When the families of three men killed by security forces in the Hyderpora area of Srinagar on 15 November called the killing “cold-blooded murder”, Srinagar resident Jameela Banoo, 50, was overcome by grief.
The widow of Mohammad Ramzan Bhat, supposedly killed in a firefight in Kashmir in 1996, more than 25 years ago, Jameela had been elated just two weeks earlier when a Srinagar court pronounced her slain husband innocent, and the encounter—to quote the order—“fake”. She had won a decades-long struggle for vindication, but it was apparent now that Kashmir’s long history of innocent civilians being killed was far from over.

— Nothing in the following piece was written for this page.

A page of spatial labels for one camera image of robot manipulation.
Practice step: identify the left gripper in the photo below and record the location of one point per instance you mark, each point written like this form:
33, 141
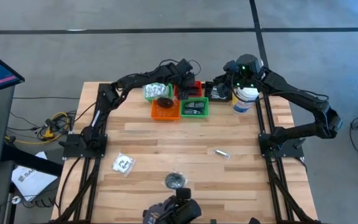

“Khoon chue barev dewan (blood leaves a trail),” Jameela, a mother of three, told Article 14 about why she fought so long to clear her husband’s name. “I had promised my late husband that I will fight till I am alive to prove his innocence.”
In Kashmir’s most recent encounter, authorities said two militants and two associates were killed on 15 November in a gun battle in the main city of Srinagar after police received a tip-off about their presence in a shopping centre. Three of the slain men’s families refuted this claim, saying the men had been used as “human shields.”
Under a new government policy to prevent gatherings at funerals of slain militants in Jammu & Kashmir, authorities refused to hand over the men’s bodies to their families, and instead buried them in a graveyard 80 km away, in Kupwara district in north Kashmir.